WORK INSTRUCTIONS: From the line containing "Check that the clear acrylic tray" onward to the last line of the data below, copy each line exactly and add nothing.

═══ DATASET ENTRIES

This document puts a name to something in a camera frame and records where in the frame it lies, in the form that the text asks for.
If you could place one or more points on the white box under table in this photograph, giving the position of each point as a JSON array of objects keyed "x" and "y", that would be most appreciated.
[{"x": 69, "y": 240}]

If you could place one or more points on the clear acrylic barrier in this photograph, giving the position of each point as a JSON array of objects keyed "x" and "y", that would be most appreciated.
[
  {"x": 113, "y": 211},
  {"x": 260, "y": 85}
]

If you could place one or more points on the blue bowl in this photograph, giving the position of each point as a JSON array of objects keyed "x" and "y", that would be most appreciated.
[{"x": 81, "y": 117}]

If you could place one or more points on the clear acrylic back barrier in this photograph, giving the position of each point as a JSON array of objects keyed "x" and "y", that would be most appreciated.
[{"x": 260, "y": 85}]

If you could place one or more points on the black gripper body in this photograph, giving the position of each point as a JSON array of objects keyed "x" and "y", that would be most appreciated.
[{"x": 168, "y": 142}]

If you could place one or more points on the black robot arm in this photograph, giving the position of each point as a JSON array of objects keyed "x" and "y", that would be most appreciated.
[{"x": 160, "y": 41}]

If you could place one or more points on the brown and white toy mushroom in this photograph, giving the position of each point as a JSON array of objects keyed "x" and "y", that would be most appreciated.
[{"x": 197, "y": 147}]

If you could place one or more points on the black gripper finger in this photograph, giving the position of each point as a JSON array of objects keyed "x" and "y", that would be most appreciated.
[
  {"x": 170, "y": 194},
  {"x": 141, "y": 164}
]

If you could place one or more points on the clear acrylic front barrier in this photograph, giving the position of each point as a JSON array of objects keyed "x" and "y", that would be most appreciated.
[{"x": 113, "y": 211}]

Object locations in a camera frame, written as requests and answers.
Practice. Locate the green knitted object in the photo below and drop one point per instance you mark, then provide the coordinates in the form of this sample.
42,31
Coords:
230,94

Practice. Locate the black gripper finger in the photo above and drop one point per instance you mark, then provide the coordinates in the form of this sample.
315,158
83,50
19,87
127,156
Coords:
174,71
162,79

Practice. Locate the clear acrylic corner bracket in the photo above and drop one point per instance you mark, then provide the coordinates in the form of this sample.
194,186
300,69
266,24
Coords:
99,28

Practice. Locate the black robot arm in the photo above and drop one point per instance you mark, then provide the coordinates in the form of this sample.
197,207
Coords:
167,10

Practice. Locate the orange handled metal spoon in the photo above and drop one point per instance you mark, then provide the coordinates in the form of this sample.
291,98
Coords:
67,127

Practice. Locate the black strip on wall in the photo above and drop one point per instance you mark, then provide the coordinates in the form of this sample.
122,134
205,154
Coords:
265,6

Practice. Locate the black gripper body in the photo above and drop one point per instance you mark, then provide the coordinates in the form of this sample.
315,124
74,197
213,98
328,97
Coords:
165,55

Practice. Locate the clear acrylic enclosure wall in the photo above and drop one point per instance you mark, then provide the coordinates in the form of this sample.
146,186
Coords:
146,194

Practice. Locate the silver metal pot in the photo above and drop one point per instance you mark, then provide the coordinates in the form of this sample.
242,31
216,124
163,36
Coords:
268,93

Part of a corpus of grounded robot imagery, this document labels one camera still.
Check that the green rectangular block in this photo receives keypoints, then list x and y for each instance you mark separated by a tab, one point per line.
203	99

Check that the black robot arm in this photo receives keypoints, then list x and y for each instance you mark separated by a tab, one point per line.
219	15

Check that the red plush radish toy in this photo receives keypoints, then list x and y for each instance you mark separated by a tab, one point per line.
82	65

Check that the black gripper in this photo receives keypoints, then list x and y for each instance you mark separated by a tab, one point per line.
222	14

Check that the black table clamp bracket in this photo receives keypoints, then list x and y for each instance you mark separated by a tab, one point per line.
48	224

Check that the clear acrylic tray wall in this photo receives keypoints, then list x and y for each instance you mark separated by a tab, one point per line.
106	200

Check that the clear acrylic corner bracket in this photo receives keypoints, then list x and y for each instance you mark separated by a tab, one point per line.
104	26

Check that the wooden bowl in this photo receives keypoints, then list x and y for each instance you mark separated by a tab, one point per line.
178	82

══════

RESULT:
Check that the clear acrylic tray wall in this photo receives keypoints, then list x and y for each instance you mark separated by a tab, one point per line.
106	200

Check that the clear acrylic corner bracket in this photo receives keypoints, then list x and y for each instance you mark separated by a tab, one point per line.
104	26

Check that the wooden bowl in this photo receives keypoints, then list x and y for each instance you mark separated by a tab, one point per line.
178	82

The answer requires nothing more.